Pembangkit listrik itu memakai pengolahan sampah sistem termal. Pembangkit listrik berkapasitas 50-100 ton per hari itu menghasilkan daya listrik hingga 700 kilowatt. Pembangkit listrik tenaga sampah ini merupakan yang pertama di Indonesia.
Pengolahan sampah sistem termal tersebut dapat berfungsi dengan baik untuk pembangkitan listrik. ”Dengan demikian, penerapan teknologi ini menjadi solusi untuk mengatasi masalah timbunan sampah di perkotaan, khususnya di DKI Jakarta,” ujar Hammam.
Kepala Dinas Lingkungan Hidup dan Kehutanan DKI Jakarta Isnawna Adji mengatakan, sampah menjadi masalah yang belum terpecahkan. Selama ini sampah dibuang ke tempat pembuangan sampah akhir di luar DKI Jakarta, yaitu di Bantargebang, Bekasi. Penampungannya di areal seluas 110 hektar. Sampah yang dikirim ke daerah ini hampir 7.000 ton setiap hari.
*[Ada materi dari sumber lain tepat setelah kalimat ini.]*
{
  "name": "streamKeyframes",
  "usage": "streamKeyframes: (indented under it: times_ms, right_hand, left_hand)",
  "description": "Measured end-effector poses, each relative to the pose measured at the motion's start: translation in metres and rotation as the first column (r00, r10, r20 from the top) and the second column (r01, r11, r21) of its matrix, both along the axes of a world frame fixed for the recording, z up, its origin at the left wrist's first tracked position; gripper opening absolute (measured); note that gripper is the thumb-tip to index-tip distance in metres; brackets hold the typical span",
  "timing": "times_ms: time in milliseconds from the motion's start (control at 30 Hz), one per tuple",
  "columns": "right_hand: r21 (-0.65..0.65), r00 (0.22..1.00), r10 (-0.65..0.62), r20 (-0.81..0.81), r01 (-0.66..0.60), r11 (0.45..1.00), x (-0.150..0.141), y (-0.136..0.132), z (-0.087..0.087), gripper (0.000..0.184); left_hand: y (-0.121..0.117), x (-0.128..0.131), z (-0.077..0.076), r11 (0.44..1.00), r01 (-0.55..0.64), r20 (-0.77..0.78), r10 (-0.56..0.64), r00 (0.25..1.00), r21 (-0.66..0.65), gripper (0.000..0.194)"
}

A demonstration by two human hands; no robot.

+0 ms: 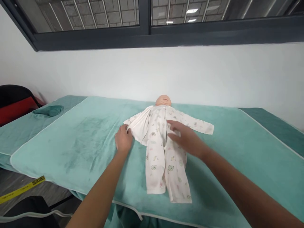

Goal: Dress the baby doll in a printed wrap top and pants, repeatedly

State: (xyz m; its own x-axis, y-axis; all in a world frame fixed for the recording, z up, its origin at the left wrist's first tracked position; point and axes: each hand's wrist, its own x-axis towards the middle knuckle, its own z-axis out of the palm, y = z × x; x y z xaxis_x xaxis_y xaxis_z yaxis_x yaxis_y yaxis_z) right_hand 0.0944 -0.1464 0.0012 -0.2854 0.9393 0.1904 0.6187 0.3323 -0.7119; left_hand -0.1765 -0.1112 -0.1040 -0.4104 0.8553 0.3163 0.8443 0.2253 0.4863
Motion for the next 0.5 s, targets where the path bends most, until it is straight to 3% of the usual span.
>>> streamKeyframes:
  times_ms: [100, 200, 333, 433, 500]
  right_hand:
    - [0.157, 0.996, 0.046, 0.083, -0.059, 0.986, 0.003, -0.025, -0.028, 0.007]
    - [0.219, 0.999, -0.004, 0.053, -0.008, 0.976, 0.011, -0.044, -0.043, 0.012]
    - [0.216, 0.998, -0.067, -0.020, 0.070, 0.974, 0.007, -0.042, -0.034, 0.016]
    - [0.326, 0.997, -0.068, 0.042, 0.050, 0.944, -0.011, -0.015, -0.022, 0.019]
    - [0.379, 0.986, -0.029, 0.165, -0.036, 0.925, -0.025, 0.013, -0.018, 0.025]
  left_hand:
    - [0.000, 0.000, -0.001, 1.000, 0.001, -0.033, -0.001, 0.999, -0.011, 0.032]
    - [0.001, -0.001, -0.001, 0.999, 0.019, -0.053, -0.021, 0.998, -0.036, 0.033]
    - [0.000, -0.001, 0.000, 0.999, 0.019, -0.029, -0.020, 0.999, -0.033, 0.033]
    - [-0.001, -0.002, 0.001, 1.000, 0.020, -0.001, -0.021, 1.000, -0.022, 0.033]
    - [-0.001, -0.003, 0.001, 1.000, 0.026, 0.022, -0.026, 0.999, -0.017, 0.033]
”Pengolahan sampah dengan teknologi termal ini dapat memusnahkan sampah dalam waktu cepat,” kata Hammam. Teknologi pengolahan sampah ini juga ramah lingkungan.
Pengolahan sampah dengan teknologi termal ini dapat memusnahkan sampah dalam waktu cepat.
Pembangunan PLTSa di Bantar Gebang didukung oleh industri dalam negeri, sehingga nilai tingkat kandungan dalam negeri (TKDN) juga tinggi. Penerapan teknologi pengolahan sampah sesuai dengan Perpres PLTSA dengan TKDN yang tinggi.
”Model PLTSa ini diharapkan menjadi rujukan bagi PLTSa di perkotaan. Pengkajian dan pengembangan akan dilakukan untuk menghasilkan model terbaik dan dapat diterima oleh masyarakat untuk menunjang Society 5.0,” ujar Hammam.